A new magazine is launched at a new brew pub
A conversation between strangers sharing an Uber ride three years ago birthed the idea for a new magazine that was launched in Port Morris last weekend.
The launch of Bronx Narratives was the occasion for a packed house at the recently opened Gun Hill Tavern on 133rd Street on Saturday, January 28th.
The Bronxites behind the new print publication include Dondre Green, 24, its founder and creative director, and Decota Letman, 27, its lead editor. The two, who began exchanging ideas when they met in the backseat of the shared car in Brooklyn, quickly realized they were onto something.
“We were like ‘we need to change the narrative of what’s going on in the Bronx and of what people think of what it means to be from the Bronx,’” Letman said.
The two creatives linked up with Hoay Smith, 27, who became the magazine’s art director, and the first public event followed in 2014: a photo exhibition at The Point Community Development Corp. in Hunts Point. The exhibition was a success. Supporters and community soon approached the team asking for more.
“People were saying ‘you guys, we want to see more. We need more platforms like this in the Bronx,’” Letman said.
Since then, the group has hosted events at Mix CoffeeHaus, a pop-up coffee shop in Hunts Point; The Bronx Museum of the Arts; and Gun Hill Brewing, the Williamsbridge-based brewery from which the new Port Morris brew pub stemmed.
The sleek new space, inconspicuously located among warehouses at the corner of Willow Ave. and 133th Street, serves craft beers made in the Bronx. Its Americana aesthetic features exposed brick and wooden accents with an industrial feel that echoes the charm of craft beer—an artisanal and small-batch approach to brewing.
One of the bar’s co-owners, Kieran Farrell, 47, is also the co-founder and managing partner of the original Gun Hill Brewing on Laconia Avenue. He and his partners decided to open the tavern in Port Morris last November after recognizing the opportunities presented by all the recent development and revitalization in the South Bronx.
“We want to be a part of what’s happening here…we want to be part of the whole revival of the Bronx,” he said.
The full color magazine is the first annual print edition of material posted on the Bronx Narratives website, featuring dedicated content not previously published on the site of the same name. That includes profiles and interviews with Bronx residents as well as photo essays and other stories about happenings around the borough.
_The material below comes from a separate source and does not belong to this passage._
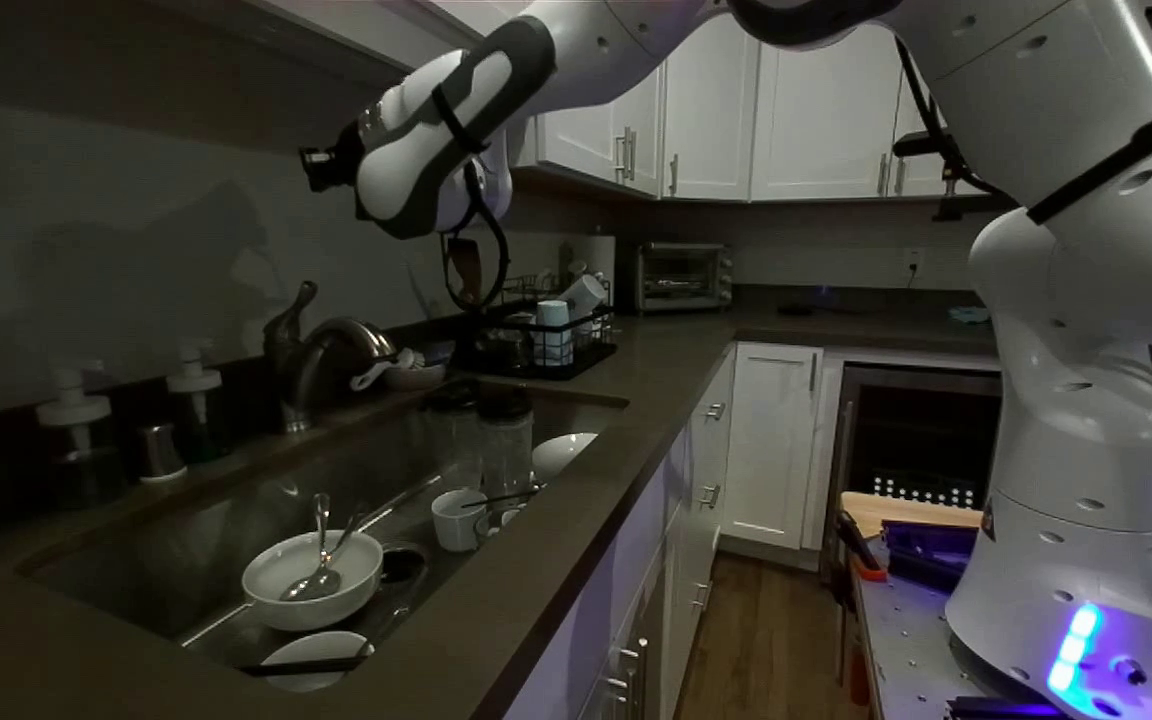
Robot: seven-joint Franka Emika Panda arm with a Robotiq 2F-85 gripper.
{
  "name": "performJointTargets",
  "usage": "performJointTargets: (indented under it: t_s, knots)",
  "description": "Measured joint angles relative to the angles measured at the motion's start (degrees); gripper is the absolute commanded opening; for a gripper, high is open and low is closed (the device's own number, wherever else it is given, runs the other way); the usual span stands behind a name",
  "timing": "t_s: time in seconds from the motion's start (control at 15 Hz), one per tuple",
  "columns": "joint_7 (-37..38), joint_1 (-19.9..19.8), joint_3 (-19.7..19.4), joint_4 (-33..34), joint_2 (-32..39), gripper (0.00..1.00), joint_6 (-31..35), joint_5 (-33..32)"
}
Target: Close the tap
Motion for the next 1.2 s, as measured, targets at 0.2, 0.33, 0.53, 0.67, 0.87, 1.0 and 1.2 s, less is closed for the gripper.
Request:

The print content differs from the content on the web, which hosts video profiles and two radio shows, BXN Radio and Neighborhood Tales, which feature conversations with residents, business owners and public figures.
Bronx artists and contributors to the magazine helped celebrate the launch. Annie Legnini, a 22 painter from Morris Park, sat at an easel in the back of the room painting portraits she had snapped on her iPhone. Legnini ‘live-painted’ at the event as part of an ongoing project that features interviews she conducted with her subjects, accompanied by their portraits.
Letman facilitated “speed-dating” style talks for event-goers that included prompts such as thoughts on print versus digital publications and other conversation-starters. Visitors to the tavern quickly snapped up all of the copies of Bronx Narratives that its promoters had brought.
“It was nice to highlight positive aspects of the Bronx,” said Regina Hamilton, 47, from Co-op City.
Green sees the new magazine as a way for readers to get beyond misconceptions many of have of the borough, where, he said, “most people only see the stigma.”
The limited release first edition of Bronx Narratives sold out shortly after it came off the presses.
Details about the magazine and the accompanying online publication can be accessed at www.bronxnarratives.com, which includes profiles, videos and radio stories not featured in the magazine.
The story was updated on Feb. 15 with a correction. A prior version of the story said that new copies of the first edition of Bronx Narratives would soon be made available. In fact, the first edition was a limited release which sold out and no new copies are anticipated.